Department of Environmental Medicine and Public Health, Institute for Climate Change, Environmental Health, and Exposomics, Icahn School of Medicine at Mount Sinai, New York, United States; Department of Public Health, University of Copenhagen, Copenhagen, Denmark; Department of Environmental Health, Harvard TH Chan School of Public Health, Boston, MA, United States.
Department of Public Health, University of Copenhagen, Copenhagen, Denmark.
Environ Pollut. 2024 Apr 1;346:123664. doi: 10.1016/j.envpol.2024.123664. Epub 2024 Feb 29.

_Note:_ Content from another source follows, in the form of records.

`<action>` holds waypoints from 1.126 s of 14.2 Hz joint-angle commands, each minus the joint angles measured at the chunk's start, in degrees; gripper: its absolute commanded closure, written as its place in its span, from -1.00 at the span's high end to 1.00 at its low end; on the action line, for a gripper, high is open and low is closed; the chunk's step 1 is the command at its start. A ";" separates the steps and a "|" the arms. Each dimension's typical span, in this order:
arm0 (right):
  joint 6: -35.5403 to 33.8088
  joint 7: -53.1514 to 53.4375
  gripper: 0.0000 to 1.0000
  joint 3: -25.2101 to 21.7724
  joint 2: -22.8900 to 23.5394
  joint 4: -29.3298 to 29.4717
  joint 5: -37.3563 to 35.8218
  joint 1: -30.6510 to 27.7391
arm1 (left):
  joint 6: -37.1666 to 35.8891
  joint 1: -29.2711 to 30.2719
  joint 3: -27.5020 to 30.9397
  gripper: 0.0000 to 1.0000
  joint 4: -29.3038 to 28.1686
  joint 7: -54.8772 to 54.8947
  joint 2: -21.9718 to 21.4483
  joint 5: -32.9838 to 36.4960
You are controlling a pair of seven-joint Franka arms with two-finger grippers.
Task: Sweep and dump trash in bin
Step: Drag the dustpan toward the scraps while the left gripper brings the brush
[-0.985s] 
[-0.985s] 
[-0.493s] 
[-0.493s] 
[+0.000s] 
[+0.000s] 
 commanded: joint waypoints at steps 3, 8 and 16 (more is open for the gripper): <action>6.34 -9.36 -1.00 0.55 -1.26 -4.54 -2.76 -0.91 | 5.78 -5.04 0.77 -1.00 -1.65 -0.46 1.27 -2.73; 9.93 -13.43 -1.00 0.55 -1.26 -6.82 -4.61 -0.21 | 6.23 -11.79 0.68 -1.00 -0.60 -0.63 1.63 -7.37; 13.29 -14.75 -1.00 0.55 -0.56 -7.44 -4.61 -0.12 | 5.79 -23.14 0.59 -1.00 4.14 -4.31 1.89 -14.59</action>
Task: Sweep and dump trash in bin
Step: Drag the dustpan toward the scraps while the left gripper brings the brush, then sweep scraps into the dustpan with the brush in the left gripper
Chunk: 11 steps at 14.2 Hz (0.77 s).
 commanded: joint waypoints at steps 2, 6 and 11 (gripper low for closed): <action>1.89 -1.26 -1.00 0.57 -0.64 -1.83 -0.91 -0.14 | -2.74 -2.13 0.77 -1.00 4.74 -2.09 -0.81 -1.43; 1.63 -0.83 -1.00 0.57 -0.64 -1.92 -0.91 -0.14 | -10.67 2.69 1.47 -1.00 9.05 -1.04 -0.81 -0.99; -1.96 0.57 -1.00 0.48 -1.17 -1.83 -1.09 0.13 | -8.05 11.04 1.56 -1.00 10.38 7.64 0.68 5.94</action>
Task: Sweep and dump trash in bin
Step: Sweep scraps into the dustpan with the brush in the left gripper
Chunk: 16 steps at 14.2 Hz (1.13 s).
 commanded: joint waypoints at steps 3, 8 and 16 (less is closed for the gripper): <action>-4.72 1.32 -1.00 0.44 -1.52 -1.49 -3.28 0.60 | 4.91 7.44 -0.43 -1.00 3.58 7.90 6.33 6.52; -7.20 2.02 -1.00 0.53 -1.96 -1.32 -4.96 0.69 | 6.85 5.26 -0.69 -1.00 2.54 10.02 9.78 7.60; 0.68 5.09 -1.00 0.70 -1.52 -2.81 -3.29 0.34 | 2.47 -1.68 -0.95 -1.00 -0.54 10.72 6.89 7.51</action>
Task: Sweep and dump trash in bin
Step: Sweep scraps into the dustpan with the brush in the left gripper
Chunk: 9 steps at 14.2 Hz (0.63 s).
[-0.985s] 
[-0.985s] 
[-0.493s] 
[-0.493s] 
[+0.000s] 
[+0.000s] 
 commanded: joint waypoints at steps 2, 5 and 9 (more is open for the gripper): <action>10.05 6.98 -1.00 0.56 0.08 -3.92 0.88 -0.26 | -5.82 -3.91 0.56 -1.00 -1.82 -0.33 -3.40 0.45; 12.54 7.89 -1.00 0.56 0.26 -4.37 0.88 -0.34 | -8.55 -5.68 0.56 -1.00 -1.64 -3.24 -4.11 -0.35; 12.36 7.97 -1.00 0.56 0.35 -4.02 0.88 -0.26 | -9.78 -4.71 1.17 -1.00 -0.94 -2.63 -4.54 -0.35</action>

Ultrafine particles (UFPs) are airborne particles with a diameter of less than 100 nm. They are emitted from various sources, such as traffic, combustion, and industrial processes, and can have adverse effects on human health. Long-term mean ambient average particle size (APS) in the UFP range varies over space within cities, with locations near UFP sources having typically smaller APS. Spatial models for lung deposited surface area (LDSA) within urban areas are limited and currently there is no model for APS in any European city. We collected particle number concentration (PNC), LDSA, and APS data over one-year monitoring campaign from May 2021 to May 2022 across 27 locations and estimated annual mean in Copenhagen, Denmark, and obtained additionally annual mean PNC data from 6 state-owned continuous monitors. We developed 94 predictor variables, and machine learning models (random forest and bagged tree) were developed for PNC, LDSA, and APS. The annual mean PNC, LDSA, and APS were, respectively, 5523 pt/cm, 12.0 μm/cm, and 46.1 nm. The final R values by random forest (RF) model were 0.93 for PNC, 0.88 for LDSA, and 0.85 for APS. The 10-fold, repeated 10-times cross-validation R values were 0.65, 0.67, and 0.60 for PNC, LDSA, and APS, respectively. The root mean square error for final RF models were 296 pt/cm, 0.48 μm/cm, and 1.60 nm for PNC, LDSA, and APS, respectively. Traffic-related variables, such as length of major roads within buffers 100-150 m and distance to streets with various speed limits were amongst the highly-ranked predictors for our models. Overall, our ML models achieved high R values and low errors, providing insights into UFP exposure in a European city where average PNC is quite low. These hyperlocal predictions can be used to study health effects of UFPs in the Danish Capital.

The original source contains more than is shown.